O colectivo de juízas responsável pela sentença considerou particularmente grave tirar a vida a alguém mais frágil do que a maioria das pessoas, e que já tinha passado pelo trauma da amputação. “Encontrava-se a olhar para o rosto da vítima quando a matou”, descreve a sentença, explicando que a morte não foi instantânea. Enquanto sufocava às mãos do ex-marido, Anabela Pereira tentou soltar-se arranhando-o na cara e no pescoço. Sem sucesso. "O arguido só a soltou quando já se encontrava morta e não se debatia", concluiu o tribunal.

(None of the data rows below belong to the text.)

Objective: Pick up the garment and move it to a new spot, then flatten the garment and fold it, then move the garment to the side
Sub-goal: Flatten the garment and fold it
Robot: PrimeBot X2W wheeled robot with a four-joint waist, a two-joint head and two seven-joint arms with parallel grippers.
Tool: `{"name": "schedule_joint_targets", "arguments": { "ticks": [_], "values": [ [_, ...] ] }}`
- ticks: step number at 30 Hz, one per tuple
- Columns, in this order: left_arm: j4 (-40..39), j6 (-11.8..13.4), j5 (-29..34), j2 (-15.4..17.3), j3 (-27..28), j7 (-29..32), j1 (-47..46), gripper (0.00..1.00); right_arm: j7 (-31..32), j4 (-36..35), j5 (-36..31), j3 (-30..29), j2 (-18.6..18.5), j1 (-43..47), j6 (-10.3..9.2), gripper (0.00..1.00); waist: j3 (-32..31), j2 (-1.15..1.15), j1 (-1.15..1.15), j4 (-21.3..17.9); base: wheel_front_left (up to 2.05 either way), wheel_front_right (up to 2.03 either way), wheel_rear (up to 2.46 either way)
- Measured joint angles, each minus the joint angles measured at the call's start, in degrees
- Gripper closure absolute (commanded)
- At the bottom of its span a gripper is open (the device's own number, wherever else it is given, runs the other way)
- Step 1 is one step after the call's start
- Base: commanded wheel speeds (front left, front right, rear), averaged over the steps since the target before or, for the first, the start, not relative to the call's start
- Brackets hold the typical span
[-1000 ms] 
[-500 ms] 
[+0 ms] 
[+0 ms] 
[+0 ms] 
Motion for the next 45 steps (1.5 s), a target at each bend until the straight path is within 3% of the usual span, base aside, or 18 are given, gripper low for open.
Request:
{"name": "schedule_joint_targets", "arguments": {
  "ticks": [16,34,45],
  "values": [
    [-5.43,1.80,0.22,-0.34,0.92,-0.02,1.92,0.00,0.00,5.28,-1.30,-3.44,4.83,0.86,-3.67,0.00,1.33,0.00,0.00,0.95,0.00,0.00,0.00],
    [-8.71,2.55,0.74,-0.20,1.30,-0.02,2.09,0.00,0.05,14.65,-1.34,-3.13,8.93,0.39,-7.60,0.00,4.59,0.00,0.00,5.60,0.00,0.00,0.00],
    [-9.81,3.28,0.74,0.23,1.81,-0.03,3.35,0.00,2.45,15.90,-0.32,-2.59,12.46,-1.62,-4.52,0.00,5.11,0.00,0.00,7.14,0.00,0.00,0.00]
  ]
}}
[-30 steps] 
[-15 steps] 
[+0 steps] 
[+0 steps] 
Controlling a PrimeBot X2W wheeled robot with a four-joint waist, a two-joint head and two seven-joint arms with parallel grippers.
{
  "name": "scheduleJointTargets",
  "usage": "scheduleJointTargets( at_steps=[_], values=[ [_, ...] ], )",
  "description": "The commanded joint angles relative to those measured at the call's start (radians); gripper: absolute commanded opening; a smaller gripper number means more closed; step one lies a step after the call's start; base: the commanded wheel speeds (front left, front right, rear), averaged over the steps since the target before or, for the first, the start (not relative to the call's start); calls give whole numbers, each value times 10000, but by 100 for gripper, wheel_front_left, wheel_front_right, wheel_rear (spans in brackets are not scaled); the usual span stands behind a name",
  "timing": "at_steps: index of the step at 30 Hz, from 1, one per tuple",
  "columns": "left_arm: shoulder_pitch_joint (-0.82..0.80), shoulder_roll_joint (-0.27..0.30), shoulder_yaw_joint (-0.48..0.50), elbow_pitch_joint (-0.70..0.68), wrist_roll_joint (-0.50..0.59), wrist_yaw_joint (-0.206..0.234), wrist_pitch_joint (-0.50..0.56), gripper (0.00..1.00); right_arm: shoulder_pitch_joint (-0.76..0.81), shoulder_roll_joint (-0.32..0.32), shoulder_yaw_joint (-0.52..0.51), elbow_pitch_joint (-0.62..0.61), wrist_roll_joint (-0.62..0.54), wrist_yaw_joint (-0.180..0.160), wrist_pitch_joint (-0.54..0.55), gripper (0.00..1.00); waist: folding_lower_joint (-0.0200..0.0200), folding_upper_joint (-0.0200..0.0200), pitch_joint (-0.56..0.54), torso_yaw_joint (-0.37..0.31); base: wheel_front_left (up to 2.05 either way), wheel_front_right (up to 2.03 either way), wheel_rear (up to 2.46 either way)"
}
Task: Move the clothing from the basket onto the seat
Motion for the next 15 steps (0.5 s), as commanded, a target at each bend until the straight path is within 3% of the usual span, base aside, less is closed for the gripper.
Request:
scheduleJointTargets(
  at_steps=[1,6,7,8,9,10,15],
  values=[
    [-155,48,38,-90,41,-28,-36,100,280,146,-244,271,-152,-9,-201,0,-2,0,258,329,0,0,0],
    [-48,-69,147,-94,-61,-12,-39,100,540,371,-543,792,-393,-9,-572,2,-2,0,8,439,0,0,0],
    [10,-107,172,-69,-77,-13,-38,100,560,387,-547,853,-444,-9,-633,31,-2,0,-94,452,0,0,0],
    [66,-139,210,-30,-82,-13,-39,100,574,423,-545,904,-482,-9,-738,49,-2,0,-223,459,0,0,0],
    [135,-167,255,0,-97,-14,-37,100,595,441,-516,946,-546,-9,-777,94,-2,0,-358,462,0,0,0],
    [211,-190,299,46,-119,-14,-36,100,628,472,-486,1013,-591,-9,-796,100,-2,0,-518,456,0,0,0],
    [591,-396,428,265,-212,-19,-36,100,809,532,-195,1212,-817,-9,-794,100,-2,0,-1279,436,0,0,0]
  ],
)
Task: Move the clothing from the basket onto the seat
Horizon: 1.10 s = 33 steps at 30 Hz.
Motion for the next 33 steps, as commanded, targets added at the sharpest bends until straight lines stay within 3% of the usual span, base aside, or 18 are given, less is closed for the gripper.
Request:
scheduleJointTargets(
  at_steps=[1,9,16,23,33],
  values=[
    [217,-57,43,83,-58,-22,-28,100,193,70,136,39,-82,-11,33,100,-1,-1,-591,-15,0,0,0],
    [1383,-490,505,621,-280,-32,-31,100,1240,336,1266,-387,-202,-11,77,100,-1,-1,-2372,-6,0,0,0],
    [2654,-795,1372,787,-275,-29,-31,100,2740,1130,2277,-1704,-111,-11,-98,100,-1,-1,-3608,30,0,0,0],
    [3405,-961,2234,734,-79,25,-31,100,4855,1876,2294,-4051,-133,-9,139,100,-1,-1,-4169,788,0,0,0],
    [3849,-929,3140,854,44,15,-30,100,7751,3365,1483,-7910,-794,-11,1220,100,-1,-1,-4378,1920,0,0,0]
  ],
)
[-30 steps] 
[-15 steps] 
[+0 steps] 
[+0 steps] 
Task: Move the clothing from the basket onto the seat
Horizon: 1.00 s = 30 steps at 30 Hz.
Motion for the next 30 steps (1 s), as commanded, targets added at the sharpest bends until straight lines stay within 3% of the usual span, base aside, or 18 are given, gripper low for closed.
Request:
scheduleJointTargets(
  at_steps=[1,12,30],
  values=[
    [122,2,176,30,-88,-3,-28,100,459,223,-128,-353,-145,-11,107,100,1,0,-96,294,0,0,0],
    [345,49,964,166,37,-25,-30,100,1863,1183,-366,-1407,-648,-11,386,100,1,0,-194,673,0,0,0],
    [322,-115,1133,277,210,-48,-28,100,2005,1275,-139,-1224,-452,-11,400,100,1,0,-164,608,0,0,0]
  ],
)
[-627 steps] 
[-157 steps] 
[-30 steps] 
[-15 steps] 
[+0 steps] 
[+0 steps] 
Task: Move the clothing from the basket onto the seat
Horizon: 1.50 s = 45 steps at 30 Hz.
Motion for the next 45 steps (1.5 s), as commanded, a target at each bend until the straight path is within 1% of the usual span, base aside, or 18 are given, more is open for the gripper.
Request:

Na origem do crime não terão estado nem questões financeiras nem sequer ciúmes. É verdade que a vítima tinha ido tomar café na noite anterior com um homem que conhecera online, nas redes sociais, mas não existem indícios de que o ex-marido tenha sequer sabido disso. Quanto ao dinheiro da indemnização estava a acabar, e uma vez que se tinha divorciado Augusto Borges não herdaria nada.

As juízas encararam antes o sucedido como o desfecho de um relacionamento tumultuoso de parte a parte que terminou demasiado tarde. Há muito que havia "ressentimentos recíprocos" entre os dois, e o agressor "sentiu-se usado, repudiado e abandonado" por ter de sair de casa de vez.

Com a mulher já estendida no chão, o segurança ligou à GNR a contar o que tinha feito. Pediu aos guardas para não ligarem a sirene das viaturas. Para não acordarem os dois filhos, que estavam a dormir no andar de cima.